A Geometric Analysis of Small-sized Language Model Hallucinations
AI 摘要
论文从几何角度分析小模型幻觉问题,提出利用embedding空间聚类区分真实和虚假响应的方法。
主要贡献
- 提出幻觉的几何分析视角
- 证明真实响应在embedding空间中更紧密聚类
- 提出基于少量标注的高效幻觉检测方法
方法论
通过分析模型对同一prompt的多个响应在embedding空间中的聚类情况,进行幻觉检测和分类。
原文摘要
Hallucinations -- fluent but factually incorrect responses -- pose a major challenge to the reliability of language models, especially in multi-step or agentic settings. This work investigates hallucinations in small-sized LLMs through a geometric perspective, starting from the hypothesis that when models generate multiple responses to the same prompt, genuine ones exhibit tighter clustering in the embedding space, we prove this hypothesis and, leveraging this geometrical insight, we also show that it is possible to achieve a consistent level of separability.
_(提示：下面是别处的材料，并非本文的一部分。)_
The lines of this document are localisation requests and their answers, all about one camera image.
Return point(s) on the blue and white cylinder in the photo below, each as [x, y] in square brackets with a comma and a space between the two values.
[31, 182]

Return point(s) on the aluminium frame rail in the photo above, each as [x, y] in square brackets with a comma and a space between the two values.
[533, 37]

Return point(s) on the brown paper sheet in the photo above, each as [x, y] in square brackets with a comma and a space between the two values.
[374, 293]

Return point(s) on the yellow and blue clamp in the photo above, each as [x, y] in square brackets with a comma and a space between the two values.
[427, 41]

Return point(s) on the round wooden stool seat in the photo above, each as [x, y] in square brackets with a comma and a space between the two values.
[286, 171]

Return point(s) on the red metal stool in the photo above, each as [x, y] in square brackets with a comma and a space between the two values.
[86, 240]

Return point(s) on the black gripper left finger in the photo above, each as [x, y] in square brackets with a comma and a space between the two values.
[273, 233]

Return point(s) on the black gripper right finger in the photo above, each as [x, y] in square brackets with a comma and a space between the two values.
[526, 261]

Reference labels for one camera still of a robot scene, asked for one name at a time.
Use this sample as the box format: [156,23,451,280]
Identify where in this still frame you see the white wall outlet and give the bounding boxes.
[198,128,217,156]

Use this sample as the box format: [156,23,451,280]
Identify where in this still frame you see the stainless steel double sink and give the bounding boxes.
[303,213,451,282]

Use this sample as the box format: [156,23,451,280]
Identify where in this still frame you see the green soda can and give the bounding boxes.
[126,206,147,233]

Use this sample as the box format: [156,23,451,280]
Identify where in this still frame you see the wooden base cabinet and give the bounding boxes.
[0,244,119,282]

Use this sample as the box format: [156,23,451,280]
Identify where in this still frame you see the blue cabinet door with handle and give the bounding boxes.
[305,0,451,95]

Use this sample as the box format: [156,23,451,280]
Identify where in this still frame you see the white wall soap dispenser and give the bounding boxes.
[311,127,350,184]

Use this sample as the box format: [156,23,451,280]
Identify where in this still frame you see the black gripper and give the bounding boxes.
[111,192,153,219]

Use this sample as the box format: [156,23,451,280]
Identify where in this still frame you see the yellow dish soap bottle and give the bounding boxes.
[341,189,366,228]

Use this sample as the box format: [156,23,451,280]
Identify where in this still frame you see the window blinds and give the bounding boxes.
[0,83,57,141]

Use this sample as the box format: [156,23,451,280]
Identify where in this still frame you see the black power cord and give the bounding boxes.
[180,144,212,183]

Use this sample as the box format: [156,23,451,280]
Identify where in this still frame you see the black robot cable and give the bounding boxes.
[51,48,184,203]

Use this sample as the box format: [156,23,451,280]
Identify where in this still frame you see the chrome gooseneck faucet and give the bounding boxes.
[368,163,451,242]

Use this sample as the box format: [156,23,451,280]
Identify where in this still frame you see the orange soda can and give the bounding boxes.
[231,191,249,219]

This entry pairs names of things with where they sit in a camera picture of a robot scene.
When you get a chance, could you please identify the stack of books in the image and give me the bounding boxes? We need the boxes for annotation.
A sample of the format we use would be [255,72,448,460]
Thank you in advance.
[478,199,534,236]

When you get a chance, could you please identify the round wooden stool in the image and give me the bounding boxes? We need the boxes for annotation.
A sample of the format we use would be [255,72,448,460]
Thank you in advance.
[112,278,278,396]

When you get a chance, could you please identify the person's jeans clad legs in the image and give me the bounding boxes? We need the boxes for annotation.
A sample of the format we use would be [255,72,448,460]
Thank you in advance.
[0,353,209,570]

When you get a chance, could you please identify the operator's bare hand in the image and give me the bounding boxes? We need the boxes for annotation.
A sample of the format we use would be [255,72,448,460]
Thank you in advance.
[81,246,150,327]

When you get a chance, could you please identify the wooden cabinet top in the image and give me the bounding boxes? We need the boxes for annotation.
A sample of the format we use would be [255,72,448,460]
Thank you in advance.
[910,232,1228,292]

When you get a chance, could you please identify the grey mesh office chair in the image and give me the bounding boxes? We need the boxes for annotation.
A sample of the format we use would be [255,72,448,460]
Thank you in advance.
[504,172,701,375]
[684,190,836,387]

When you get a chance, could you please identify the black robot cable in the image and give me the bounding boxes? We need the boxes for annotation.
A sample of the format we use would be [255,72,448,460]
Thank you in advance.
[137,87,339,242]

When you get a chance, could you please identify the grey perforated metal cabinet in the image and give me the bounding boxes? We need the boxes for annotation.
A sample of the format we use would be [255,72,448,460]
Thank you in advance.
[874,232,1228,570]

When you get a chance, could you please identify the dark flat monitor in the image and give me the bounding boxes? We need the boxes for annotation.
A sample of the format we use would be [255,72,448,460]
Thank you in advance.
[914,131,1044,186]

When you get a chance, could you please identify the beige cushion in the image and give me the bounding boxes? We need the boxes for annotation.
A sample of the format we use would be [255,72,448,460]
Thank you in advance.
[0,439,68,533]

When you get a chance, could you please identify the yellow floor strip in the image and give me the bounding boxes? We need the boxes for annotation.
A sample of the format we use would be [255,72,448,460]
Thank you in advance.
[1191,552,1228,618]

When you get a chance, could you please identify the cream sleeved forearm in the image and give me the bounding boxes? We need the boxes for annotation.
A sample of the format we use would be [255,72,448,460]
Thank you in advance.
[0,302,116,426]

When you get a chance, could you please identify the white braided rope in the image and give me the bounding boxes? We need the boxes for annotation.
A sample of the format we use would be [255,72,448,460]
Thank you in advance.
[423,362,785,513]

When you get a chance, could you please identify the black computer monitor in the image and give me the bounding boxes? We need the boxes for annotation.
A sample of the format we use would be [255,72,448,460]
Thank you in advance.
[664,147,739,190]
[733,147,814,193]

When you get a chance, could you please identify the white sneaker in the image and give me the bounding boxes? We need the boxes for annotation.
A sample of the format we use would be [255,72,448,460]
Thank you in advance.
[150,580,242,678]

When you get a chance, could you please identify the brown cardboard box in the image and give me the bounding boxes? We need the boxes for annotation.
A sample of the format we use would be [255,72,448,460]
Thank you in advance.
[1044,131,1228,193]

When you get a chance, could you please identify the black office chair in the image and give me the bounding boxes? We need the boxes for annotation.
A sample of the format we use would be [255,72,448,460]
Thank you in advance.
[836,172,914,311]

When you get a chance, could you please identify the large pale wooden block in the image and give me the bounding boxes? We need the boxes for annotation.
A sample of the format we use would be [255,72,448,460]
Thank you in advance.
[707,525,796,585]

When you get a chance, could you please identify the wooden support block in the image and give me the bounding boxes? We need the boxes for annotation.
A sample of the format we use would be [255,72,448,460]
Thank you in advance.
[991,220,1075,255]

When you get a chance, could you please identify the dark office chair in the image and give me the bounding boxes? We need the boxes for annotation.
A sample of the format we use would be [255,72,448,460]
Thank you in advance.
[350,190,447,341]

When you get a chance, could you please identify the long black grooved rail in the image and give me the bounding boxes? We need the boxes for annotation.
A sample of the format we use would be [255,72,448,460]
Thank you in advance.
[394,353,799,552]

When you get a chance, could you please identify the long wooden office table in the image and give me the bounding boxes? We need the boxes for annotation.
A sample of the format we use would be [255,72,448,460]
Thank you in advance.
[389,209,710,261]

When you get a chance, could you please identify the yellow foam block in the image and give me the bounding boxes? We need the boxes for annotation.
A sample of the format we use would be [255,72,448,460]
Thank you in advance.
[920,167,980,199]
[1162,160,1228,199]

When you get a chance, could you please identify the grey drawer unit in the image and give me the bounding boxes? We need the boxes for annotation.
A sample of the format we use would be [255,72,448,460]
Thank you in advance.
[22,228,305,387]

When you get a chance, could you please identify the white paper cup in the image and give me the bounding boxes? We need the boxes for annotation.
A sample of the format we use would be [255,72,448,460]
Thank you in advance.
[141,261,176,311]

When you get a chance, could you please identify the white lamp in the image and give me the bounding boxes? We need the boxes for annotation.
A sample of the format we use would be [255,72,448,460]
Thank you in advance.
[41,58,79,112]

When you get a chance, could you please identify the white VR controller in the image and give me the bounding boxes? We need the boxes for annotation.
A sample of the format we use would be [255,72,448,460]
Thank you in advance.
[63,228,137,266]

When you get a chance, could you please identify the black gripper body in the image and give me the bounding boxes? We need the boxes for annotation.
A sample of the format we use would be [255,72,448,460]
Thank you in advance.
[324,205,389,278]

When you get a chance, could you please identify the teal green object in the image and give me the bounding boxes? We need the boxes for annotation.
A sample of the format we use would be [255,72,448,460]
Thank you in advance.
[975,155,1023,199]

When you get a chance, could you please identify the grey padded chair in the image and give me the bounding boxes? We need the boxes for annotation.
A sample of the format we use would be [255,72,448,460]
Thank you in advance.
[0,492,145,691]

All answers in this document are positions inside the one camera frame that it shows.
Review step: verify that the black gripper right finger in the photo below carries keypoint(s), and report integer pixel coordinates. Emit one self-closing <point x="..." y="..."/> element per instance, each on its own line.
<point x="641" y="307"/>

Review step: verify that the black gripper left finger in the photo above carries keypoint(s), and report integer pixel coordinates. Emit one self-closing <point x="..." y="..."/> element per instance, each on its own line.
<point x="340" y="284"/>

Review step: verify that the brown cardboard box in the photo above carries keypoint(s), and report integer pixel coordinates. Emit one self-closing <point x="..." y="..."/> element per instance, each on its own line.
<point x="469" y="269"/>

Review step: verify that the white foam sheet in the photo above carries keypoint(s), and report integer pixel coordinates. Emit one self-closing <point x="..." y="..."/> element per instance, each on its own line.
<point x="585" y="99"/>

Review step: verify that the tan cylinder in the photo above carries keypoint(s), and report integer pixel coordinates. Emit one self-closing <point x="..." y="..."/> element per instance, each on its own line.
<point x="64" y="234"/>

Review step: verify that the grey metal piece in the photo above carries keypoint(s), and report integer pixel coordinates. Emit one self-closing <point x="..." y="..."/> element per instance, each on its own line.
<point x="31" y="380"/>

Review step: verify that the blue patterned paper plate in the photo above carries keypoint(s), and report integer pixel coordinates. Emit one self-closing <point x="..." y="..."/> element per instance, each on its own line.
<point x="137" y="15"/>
This latter result is used to introduce a label-efficient propagation method that classifies large collections of responses from just 30-50 annotations, achieving F1 scores above 90%. Our findings, framing hallucinations from a geometric perspective in the embedding space, complement traditional knowledge-centric and single-response evaluation paradigms, paving the way for further research.